知能を持たせることは銃器や作戦を使う事ができるが、同時に反逆の可能性なども生む。
そこまで考えたとき、そばにいた男がああ、とうめくのを聞いて顔をあげた。
「(ほらやっぱり。やめたでしょう)」
部屋の隅では、犬の尻尾を手放した男がこちらを振り返っていた。
「…すみません先生。このワン公、いいところで限界にきちまったみたいで」
「いや、楽しませてもらったよ」
何故か本当に申し訳なさそうな男に、『責任者』は半分は心からそう言った。
「お望みなら先生もここを使ってもらおうかと…」
大柄な男は未練がましく、足の指で犬の尻を割り開いた。
しっとりと濡れていっそう際立つ褐色の割れ目の中心に、くすんだ桃色の『性器』が 口をあけていた。

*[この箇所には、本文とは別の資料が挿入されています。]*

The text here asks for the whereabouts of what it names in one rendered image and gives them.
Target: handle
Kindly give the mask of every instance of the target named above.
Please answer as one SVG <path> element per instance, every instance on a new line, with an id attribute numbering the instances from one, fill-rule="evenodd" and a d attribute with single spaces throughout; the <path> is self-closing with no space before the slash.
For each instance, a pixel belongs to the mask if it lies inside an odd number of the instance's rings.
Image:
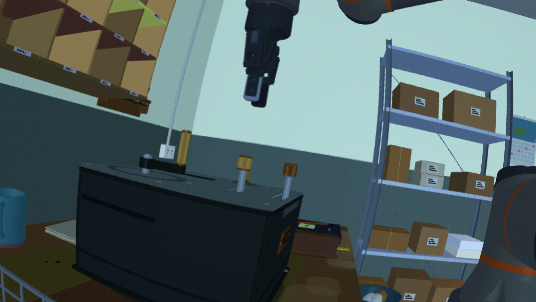
<path id="1" fill-rule="evenodd" d="M 6 206 L 5 202 L 0 202 L 0 239 L 4 239 L 6 236 L 4 234 L 4 207 Z"/>

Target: shelving unit
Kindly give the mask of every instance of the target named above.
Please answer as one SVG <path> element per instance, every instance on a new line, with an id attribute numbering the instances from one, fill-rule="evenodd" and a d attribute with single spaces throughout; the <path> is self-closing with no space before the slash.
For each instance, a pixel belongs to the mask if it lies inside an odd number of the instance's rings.
<path id="1" fill-rule="evenodd" d="M 391 123 L 420 129 L 432 133 L 444 134 L 447 136 L 480 143 L 483 145 L 482 165 L 480 174 L 486 174 L 488 147 L 490 144 L 505 142 L 504 163 L 508 166 L 510 162 L 511 137 L 498 133 L 488 132 L 448 121 L 443 121 L 427 116 L 422 116 L 402 110 L 391 108 L 392 93 L 392 69 L 399 69 L 415 74 L 431 77 L 437 80 L 450 82 L 453 84 L 477 89 L 485 93 L 486 98 L 491 98 L 491 91 L 506 84 L 507 85 L 507 117 L 506 133 L 512 133 L 513 117 L 513 73 L 506 72 L 506 76 L 460 64 L 454 61 L 430 56 L 427 54 L 411 51 L 408 49 L 392 46 L 392 41 L 387 40 L 385 55 L 380 58 L 380 92 L 378 102 L 378 120 L 376 125 L 376 142 L 374 146 L 374 158 L 372 161 L 371 180 L 367 192 L 367 201 L 361 226 L 359 229 L 358 241 L 354 248 L 354 259 L 356 261 L 357 275 L 361 273 L 363 262 L 367 255 L 394 257 L 416 260 L 432 260 L 442 262 L 462 263 L 459 279 L 463 279 L 465 268 L 468 263 L 476 264 L 478 260 L 456 258 L 445 251 L 443 256 L 415 254 L 408 248 L 406 252 L 390 250 L 380 250 L 368 248 L 374 219 L 378 208 L 378 200 L 382 185 L 397 186 L 406 189 L 429 191 L 438 194 L 447 194 L 458 197 L 476 199 L 473 222 L 469 236 L 473 237 L 478 216 L 480 213 L 480 203 L 482 200 L 491 201 L 492 198 L 477 196 L 466 193 L 453 192 L 448 190 L 432 189 L 411 184 L 383 180 L 385 167 L 385 157 L 387 152 L 387 142 L 389 136 L 389 126 Z"/>
<path id="2" fill-rule="evenodd" d="M 168 21 L 147 2 L 0 0 L 0 68 L 95 97 L 147 100 Z M 156 8 L 169 18 L 174 5 Z"/>

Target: electrical outlet
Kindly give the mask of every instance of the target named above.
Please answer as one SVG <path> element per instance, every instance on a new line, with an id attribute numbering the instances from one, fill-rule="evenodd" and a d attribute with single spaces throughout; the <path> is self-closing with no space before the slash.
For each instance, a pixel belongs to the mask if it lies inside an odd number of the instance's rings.
<path id="1" fill-rule="evenodd" d="M 175 146 L 170 146 L 166 144 L 160 145 L 160 158 L 173 159 L 175 157 Z"/>

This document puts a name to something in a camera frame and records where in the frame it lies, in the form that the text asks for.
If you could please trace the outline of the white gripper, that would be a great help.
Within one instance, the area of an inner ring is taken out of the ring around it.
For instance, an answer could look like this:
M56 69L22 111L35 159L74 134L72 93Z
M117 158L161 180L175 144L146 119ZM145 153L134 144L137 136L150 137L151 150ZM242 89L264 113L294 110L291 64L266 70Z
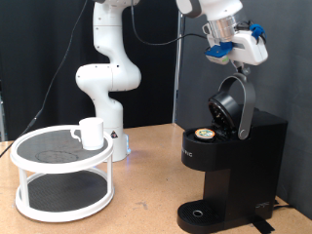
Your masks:
M255 39L250 31L242 30L236 33L232 38L232 44L233 48L229 52L228 57L232 60L236 70L240 67L239 62L259 65L268 58L264 40L261 37ZM251 69L242 65L240 72L245 76L249 76Z

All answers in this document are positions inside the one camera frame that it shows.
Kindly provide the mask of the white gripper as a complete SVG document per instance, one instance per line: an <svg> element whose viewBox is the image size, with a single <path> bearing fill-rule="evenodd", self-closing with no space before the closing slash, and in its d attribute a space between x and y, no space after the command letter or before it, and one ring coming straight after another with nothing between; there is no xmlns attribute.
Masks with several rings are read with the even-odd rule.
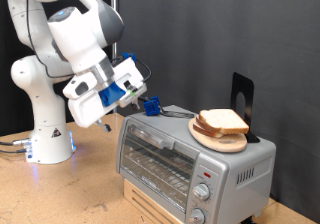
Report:
<svg viewBox="0 0 320 224"><path fill-rule="evenodd" d="M95 123L104 132L111 131L108 124L104 124L102 118L109 111L118 106L118 100L114 100L104 107L98 91L98 82L92 73L74 76L63 89L63 94L68 98L69 110L80 127L87 128ZM138 98L131 102L133 110L139 110Z"/></svg>

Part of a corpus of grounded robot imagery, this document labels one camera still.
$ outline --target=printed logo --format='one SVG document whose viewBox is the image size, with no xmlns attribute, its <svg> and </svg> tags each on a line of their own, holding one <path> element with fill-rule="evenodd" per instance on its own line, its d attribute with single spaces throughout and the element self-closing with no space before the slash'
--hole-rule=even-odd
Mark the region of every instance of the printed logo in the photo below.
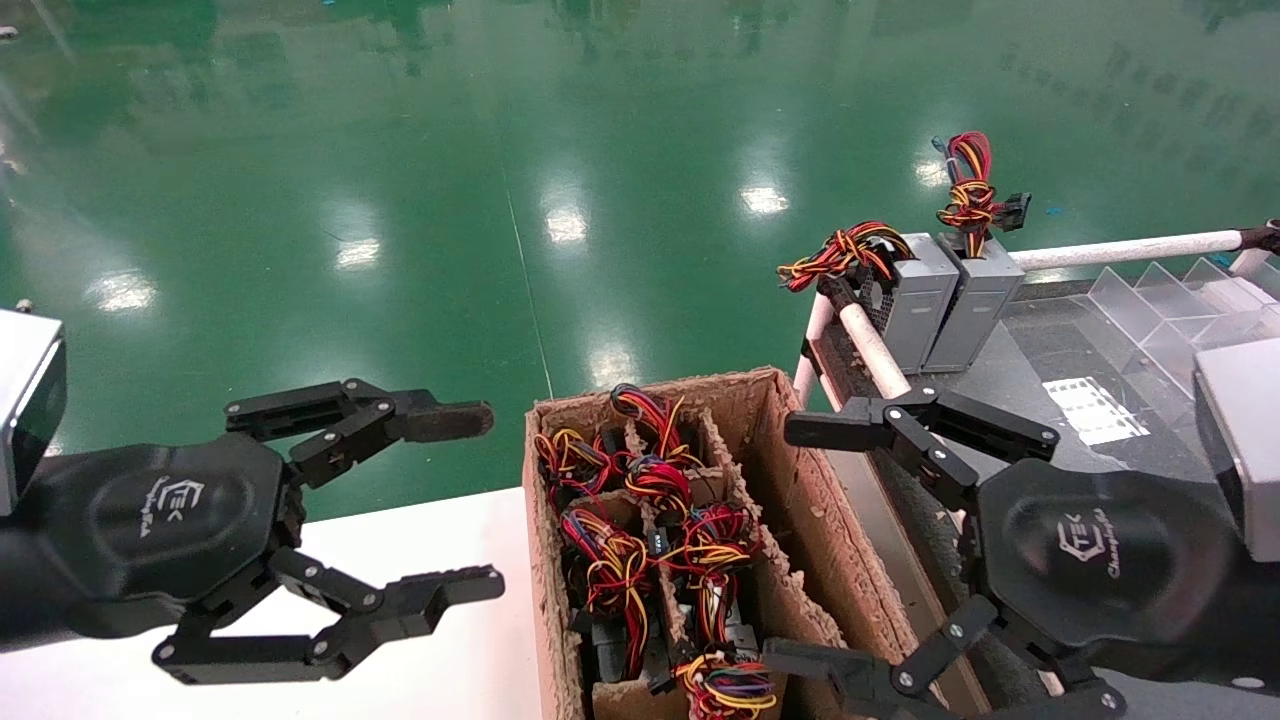
<svg viewBox="0 0 1280 720">
<path fill-rule="evenodd" d="M 1093 516 L 1062 514 L 1057 523 L 1057 546 L 1080 562 L 1088 562 L 1102 553 L 1107 559 L 1107 575 L 1120 578 L 1120 538 L 1116 527 L 1101 507 L 1093 509 Z"/>
<path fill-rule="evenodd" d="M 1066 521 L 1057 523 L 1057 546 L 1080 562 L 1088 562 L 1106 552 L 1102 544 L 1102 528 L 1083 523 L 1083 515 L 1062 514 Z"/>
<path fill-rule="evenodd" d="M 161 475 L 156 484 L 151 486 L 151 492 L 142 502 L 142 523 L 138 525 L 138 537 L 145 538 L 151 534 L 151 525 L 155 524 L 157 514 L 164 515 L 165 523 L 180 523 L 186 518 L 183 511 L 189 512 L 200 505 L 200 495 L 204 489 L 204 483 L 173 482 L 169 475 Z"/>
</svg>

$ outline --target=green epoxy floor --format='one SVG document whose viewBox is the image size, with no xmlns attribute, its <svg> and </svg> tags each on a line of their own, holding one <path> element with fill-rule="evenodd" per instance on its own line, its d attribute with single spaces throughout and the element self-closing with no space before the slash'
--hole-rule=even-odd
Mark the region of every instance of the green epoxy floor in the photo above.
<svg viewBox="0 0 1280 720">
<path fill-rule="evenodd" d="M 934 229 L 986 131 L 1018 247 L 1275 215 L 1280 4 L 0 0 L 0 301 L 68 323 L 67 452 L 349 375 L 486 398 L 329 518 L 518 483 L 538 398 L 792 369 L 773 266 Z"/>
</svg>

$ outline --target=metal rod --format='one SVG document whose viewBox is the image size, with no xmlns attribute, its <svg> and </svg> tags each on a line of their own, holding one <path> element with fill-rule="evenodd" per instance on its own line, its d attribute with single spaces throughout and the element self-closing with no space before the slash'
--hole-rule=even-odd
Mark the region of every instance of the metal rod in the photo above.
<svg viewBox="0 0 1280 720">
<path fill-rule="evenodd" d="M 800 364 L 796 365 L 796 379 L 791 384 L 796 391 L 796 397 L 800 400 L 801 410 L 809 406 L 809 396 L 813 393 L 813 380 L 815 379 L 818 379 L 818 373 L 814 372 L 813 363 L 801 355 Z"/>
<path fill-rule="evenodd" d="M 1019 250 L 1009 256 L 1023 270 L 1048 270 L 1079 265 L 1106 265 L 1126 260 L 1155 260 L 1178 255 L 1228 252 L 1240 249 L 1240 231 L 1213 231 L 1143 240 L 1121 240 L 1097 245 Z"/>
<path fill-rule="evenodd" d="M 858 348 L 863 364 L 867 365 L 867 373 L 876 382 L 882 397 L 897 397 L 910 392 L 911 384 L 906 382 L 906 375 L 899 369 L 897 361 L 890 355 L 888 347 L 884 346 L 884 341 L 861 306 L 845 306 L 840 311 L 840 324 L 845 327 L 849 340 Z"/>
<path fill-rule="evenodd" d="M 827 401 L 831 402 L 831 409 L 840 413 L 845 407 L 844 398 L 836 392 L 836 386 L 831 384 L 831 378 L 822 375 L 818 378 L 822 383 L 822 391 L 827 393 Z"/>
<path fill-rule="evenodd" d="M 822 293 L 813 293 L 813 309 L 809 311 L 809 325 L 804 331 L 804 337 L 809 342 L 814 342 L 822 338 L 822 332 L 831 323 L 835 316 L 836 309 L 832 307 L 831 300 Z M 800 409 L 809 406 L 809 396 L 813 393 L 813 380 L 818 377 L 817 368 L 809 361 L 804 355 L 800 356 L 800 363 L 796 365 L 796 379 L 792 387 L 796 391 L 796 396 L 800 398 Z"/>
</svg>

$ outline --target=cardboard box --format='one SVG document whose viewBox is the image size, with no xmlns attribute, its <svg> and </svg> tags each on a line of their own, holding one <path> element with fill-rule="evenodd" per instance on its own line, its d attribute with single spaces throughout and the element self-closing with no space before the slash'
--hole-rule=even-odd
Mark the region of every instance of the cardboard box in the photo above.
<svg viewBox="0 0 1280 720">
<path fill-rule="evenodd" d="M 728 498 L 746 506 L 760 521 L 763 547 L 741 596 L 742 603 L 754 610 L 755 616 L 748 619 L 754 621 L 762 642 L 787 637 L 855 647 L 891 662 L 900 662 L 915 648 L 916 638 L 897 592 L 826 454 L 783 441 L 787 413 L 800 409 L 786 374 L 762 368 L 659 383 L 644 391 L 664 400 L 685 398 L 677 421 L 682 428 L 696 428 L 695 450 L 708 466 L 691 483 L 695 503 L 712 496 Z M 584 641 L 568 628 L 568 596 L 561 571 L 564 542 L 538 471 L 534 436 L 561 428 L 591 436 L 617 427 L 625 428 L 632 452 L 644 450 L 635 425 L 609 407 L 608 393 L 539 402 L 525 415 L 524 488 L 538 671 L 543 717 L 548 720 L 585 720 L 588 706 L 596 720 L 689 716 L 681 691 L 650 696 L 644 679 L 584 687 Z M 602 498 L 637 507 L 644 525 L 652 527 L 653 509 L 635 502 L 625 491 Z M 684 634 L 684 619 L 666 568 L 660 569 L 659 585 L 667 639 L 673 644 Z M 842 716 L 826 683 L 782 676 L 776 680 L 782 702 L 771 717 L 782 708 L 804 717 Z"/>
</svg>

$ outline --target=label sticker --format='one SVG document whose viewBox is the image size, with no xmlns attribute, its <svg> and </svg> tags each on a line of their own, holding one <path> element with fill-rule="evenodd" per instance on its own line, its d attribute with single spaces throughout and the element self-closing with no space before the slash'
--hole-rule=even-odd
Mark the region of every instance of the label sticker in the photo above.
<svg viewBox="0 0 1280 720">
<path fill-rule="evenodd" d="M 1111 397 L 1093 378 L 1071 378 L 1042 383 L 1048 396 L 1062 409 L 1066 421 L 1084 445 L 1115 442 L 1151 434 L 1138 419 Z"/>
</svg>

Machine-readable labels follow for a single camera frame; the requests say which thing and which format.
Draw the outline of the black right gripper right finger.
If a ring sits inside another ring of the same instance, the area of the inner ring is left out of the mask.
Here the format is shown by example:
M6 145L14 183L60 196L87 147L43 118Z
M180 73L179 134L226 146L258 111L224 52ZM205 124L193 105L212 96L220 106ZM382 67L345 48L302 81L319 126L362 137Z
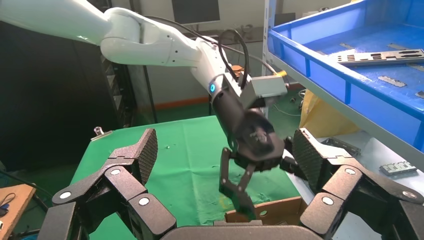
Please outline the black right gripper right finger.
M424 237L424 198L400 183L367 170L343 148L318 142L297 129L292 151L314 193L300 224L330 239L347 213L360 217L384 240Z

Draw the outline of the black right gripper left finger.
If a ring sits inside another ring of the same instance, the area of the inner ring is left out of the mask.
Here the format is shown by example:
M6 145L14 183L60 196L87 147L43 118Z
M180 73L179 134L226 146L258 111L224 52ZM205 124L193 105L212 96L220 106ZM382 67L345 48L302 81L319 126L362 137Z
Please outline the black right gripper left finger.
M99 170L52 197L38 238L87 240L105 218L117 214L136 239L161 239L177 221L146 188L157 154L153 128L135 144L115 149Z

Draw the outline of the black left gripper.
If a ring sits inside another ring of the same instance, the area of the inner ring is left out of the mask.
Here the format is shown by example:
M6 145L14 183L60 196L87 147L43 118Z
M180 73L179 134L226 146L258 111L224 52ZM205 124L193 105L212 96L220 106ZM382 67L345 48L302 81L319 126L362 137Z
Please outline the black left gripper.
M258 109L230 110L231 139L235 153L224 147L220 157L219 192L232 201L234 209L248 221L256 220L257 214L246 188L253 172L266 171L279 165L287 173L306 180L293 155L293 138L281 140L273 125ZM229 179L230 160L245 169L238 184Z

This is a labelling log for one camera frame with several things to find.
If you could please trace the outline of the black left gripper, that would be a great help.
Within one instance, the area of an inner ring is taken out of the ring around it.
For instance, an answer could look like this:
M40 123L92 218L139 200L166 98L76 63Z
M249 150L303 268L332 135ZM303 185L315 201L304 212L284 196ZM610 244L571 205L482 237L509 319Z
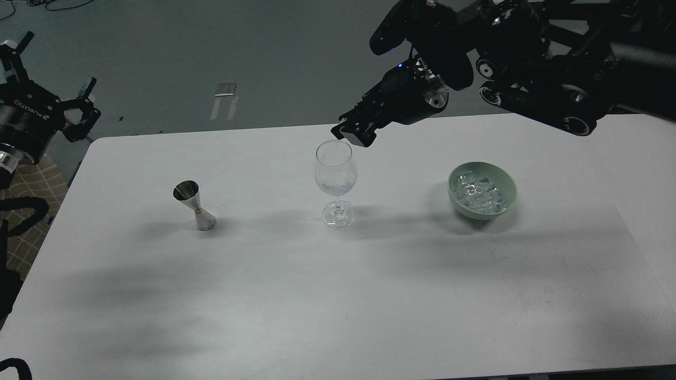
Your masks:
M97 83L95 77L91 77L75 98L66 100L60 100L29 78L21 54L34 36L34 32L27 31L21 41L6 40L1 46L2 145L23 152L22 163L29 165L41 161L59 130L71 143L91 140L89 135L101 116L91 99ZM80 111L80 119L72 122L65 114L75 110Z

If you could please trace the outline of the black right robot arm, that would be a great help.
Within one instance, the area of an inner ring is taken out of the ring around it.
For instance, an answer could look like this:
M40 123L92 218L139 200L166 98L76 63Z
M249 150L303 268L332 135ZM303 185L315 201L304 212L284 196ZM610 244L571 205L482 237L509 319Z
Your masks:
M398 1L369 46L403 42L408 58L339 117L336 139L369 147L392 122L444 111L475 74L485 103L576 136L618 113L674 121L674 1Z

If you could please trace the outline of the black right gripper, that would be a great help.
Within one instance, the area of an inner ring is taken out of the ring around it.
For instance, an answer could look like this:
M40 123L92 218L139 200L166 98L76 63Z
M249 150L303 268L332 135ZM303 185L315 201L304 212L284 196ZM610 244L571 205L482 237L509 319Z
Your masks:
M331 128L338 139L370 147L377 132L392 122L412 125L444 111L450 88L424 61L404 61L387 70Z

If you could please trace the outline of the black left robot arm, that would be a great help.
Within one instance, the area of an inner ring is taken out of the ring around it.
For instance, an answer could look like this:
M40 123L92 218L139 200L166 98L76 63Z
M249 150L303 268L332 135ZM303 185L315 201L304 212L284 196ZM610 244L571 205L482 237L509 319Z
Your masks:
M17 170L36 166L57 133L69 142L90 139L101 116L95 107L91 78L72 99L61 99L27 74L21 55L34 38L27 31L20 41L2 42L2 190L10 189ZM9 268L10 243L26 234L48 216L49 202L43 196L10 196L2 199L2 318L14 310L24 284L18 270Z

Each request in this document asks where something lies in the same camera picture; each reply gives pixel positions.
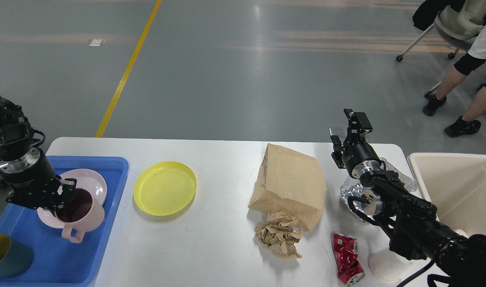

とろとろと何人分もの精液を吐き出しつつ、時折痙攣のように蠢くそこは、
男性にも女性にも興味のない『責任者』にも美しく映った。
男が足を退けると、他の男たちは犬を担いで部屋の隅へ移動した。
「うんうん、いや考えないわけじゃなかったんだけど。
研究者としても一般人としても面白いものを見せてもらって満足だよ」
そう言いながらも、ちらりと部屋の奥を視線で追いかける。
ちょうど他の男たちは、犬の後始末をしていた。
せり出し式の水場から汲んだ水とタオルで犬を隅々まで拭う。
轡に塞がれていた口元、仰け反らせていた首筋、噛まれるたびに震えていた鎖骨や
そこから続く鍛えられた体の各部。
犬は気絶しているようだった。
タオルが性器やその後ろの一番汚れたであろう場所に辿りついても、
ぐったりと首をうなだれたままだ。反応もない。
「…2日はもとにもどらないでしょうな」
ふと、男が呟くように言った。
「…何故?」
『責任者』が何気なく、何を意図するでもなく問を口にする。と、
「あなたが犬にご興味を持たれたようだから」
男は何に対する問なのか、意味ありげな答えを口にした。
犬の始末が終わると、すぐさま研究員達が入ってきた。
犬の管理者なのだろう彼等は、無言で犬を男たちから引き取ると『責任者』を連れて
部屋の外に出た。
そして暫く妖しげな通路を進み、怪しげなドアをくぐり、怪しげな照合を幾つかすると、
彼等は怪しげな研究室へと辿りついている。
「…失敗作の部屋です」
研究員は無表情にそう告げると、早足でそこを通りすぎていく。
明かりもない通路は、無数の叫びで覆われていた。
失敗したコピー用紙を投げ込んでいく、くずかごのように意味のない叫びで。
更に暫く進むと、開いた檻があった。そこが犬の檻らしい。
研究員達は犬が気絶している事を確かめると、手首の縄を外して手枷を付けなおし、
更に首輪と鎖を檻の格子につないでから、やっと犬の檻を閉めた。
早足で元きた道を帰っていく研究者達を耳で追いながら、
『責任者』は意味もなく『犬』を振りかえった。
『犬』は檻の床に意味もなく存在している。
………『責任者』は意味ありげに笑うと、立ち去っていった。
「……畜生…」
足音も叫びも消えた頃に、犬が弱弱しく叫んだ事を、
研究員も『責任者』もおそらく知らない。